What the exercise asks:
Scan the records below, and wherever a line has the word "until", pull it out.

-------- Records to use --------

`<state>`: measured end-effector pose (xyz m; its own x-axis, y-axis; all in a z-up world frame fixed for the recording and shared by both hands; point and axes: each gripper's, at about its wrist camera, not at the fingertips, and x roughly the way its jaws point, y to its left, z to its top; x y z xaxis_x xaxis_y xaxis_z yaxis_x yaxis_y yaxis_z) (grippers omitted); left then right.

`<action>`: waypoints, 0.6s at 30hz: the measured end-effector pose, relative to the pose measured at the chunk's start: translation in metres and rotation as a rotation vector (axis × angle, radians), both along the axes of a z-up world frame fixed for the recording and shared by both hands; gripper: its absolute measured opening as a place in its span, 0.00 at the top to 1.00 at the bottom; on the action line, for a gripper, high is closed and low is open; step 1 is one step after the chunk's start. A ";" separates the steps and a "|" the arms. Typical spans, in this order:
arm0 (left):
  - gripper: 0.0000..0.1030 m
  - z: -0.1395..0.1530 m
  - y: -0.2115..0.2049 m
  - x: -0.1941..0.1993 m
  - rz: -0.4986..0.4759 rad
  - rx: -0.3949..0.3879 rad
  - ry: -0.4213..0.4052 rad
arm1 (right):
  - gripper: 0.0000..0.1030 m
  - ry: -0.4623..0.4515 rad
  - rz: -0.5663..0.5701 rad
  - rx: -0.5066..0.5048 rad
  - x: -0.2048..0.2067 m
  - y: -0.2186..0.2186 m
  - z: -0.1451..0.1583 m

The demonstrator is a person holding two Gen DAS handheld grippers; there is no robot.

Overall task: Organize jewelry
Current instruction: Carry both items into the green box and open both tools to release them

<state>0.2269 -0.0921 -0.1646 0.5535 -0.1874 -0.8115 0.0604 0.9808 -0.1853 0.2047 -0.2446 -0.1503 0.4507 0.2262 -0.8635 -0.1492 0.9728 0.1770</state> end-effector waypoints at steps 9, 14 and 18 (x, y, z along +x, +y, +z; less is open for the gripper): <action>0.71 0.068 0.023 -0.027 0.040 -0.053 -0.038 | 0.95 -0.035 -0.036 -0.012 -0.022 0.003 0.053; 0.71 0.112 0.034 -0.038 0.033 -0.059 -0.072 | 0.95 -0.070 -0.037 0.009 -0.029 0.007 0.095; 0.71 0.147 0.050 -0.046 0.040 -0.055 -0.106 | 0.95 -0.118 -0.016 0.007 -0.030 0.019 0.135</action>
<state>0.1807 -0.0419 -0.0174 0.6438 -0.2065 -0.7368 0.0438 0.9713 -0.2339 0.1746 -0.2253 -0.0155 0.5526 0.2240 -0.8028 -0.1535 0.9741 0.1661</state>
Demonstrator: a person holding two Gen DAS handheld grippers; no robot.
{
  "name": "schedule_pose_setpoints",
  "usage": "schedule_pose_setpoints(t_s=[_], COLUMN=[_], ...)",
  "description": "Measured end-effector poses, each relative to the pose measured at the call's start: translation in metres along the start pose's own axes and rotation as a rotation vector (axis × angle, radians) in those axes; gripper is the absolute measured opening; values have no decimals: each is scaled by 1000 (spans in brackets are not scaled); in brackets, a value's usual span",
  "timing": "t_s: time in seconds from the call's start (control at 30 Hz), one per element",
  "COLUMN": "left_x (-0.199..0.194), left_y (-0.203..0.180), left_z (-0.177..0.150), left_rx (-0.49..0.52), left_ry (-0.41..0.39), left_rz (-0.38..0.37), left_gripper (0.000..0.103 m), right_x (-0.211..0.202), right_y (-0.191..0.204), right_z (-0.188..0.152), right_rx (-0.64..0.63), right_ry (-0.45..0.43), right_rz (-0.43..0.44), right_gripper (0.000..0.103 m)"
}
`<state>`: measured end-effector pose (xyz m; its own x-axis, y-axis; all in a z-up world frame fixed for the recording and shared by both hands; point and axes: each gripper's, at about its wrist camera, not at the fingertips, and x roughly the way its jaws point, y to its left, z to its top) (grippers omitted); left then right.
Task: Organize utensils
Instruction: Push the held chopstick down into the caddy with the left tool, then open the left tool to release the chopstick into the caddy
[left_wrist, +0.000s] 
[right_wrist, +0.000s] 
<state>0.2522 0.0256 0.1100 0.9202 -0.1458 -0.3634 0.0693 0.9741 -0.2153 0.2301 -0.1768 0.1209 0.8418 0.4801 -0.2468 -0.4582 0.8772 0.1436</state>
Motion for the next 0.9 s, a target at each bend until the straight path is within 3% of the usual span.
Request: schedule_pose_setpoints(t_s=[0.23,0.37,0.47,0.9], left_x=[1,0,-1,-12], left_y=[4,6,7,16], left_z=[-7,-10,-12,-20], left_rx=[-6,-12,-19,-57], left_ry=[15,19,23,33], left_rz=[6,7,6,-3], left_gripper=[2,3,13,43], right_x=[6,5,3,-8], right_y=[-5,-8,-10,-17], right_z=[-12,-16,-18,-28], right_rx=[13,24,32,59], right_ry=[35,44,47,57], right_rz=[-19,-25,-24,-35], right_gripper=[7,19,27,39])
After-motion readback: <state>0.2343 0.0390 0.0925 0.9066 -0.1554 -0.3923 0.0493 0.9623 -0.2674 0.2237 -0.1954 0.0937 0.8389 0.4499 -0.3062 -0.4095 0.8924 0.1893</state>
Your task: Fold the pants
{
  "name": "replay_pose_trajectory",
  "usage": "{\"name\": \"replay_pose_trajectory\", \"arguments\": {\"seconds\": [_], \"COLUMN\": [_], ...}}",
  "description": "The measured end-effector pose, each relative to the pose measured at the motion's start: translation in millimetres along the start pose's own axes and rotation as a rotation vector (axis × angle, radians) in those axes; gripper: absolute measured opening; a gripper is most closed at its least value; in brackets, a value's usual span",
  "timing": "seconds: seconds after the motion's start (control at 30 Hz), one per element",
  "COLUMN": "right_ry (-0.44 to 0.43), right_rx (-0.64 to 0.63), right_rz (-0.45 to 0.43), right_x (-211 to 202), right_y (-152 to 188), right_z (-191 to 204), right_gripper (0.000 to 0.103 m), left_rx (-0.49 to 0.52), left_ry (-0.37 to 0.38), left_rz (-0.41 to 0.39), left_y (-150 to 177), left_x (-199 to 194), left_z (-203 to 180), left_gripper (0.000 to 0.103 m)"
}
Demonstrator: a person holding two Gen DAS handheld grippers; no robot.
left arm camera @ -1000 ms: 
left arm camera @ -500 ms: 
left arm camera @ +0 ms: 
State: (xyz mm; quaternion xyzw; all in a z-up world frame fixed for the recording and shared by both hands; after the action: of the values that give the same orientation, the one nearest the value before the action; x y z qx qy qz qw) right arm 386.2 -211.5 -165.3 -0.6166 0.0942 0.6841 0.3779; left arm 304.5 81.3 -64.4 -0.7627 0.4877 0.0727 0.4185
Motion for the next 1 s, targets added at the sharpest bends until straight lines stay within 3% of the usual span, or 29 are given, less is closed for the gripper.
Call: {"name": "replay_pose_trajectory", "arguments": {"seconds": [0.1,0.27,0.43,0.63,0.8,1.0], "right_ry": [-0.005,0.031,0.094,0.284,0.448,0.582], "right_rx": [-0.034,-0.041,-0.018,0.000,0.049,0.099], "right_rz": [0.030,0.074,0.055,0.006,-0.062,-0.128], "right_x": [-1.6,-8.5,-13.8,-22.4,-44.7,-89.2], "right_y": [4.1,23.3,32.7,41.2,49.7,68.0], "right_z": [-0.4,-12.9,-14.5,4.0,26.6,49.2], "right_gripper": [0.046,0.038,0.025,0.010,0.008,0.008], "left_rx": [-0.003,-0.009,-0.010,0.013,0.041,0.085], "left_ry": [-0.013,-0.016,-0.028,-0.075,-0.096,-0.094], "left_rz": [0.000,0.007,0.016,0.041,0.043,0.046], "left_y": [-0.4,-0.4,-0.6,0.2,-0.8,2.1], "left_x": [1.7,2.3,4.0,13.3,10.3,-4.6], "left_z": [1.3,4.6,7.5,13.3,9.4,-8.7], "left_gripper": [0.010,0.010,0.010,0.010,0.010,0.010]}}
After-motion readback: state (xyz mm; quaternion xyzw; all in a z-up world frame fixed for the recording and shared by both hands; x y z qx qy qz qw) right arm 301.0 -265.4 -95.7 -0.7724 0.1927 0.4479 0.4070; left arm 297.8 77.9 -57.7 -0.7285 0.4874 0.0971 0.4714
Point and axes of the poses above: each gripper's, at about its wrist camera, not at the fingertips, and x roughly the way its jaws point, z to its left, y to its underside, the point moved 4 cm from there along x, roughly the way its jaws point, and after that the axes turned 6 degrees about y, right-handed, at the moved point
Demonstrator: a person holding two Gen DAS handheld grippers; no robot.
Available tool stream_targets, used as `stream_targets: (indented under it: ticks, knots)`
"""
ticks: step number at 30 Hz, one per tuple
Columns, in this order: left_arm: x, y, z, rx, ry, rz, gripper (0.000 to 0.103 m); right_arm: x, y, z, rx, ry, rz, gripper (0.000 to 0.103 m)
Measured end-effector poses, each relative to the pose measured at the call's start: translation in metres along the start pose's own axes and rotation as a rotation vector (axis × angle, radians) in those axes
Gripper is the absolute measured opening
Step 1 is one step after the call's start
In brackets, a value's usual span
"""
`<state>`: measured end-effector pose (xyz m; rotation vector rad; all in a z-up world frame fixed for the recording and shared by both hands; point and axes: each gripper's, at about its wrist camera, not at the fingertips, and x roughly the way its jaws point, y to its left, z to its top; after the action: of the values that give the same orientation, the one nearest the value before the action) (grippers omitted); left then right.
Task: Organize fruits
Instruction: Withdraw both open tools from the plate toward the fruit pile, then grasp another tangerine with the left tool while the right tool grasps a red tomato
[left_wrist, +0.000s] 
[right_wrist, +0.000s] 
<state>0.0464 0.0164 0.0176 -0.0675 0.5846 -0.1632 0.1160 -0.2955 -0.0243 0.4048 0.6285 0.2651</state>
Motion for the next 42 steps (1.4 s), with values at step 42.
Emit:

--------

Written response:
Motion for the next 0.9 s, a target at each bend until the straight path is within 3% of the usual span.
Motion for the next 1 s, targets added at the sharpest bends until straight lines stay within 3% of the usual span, or 29 are given, less is closed for the gripper.

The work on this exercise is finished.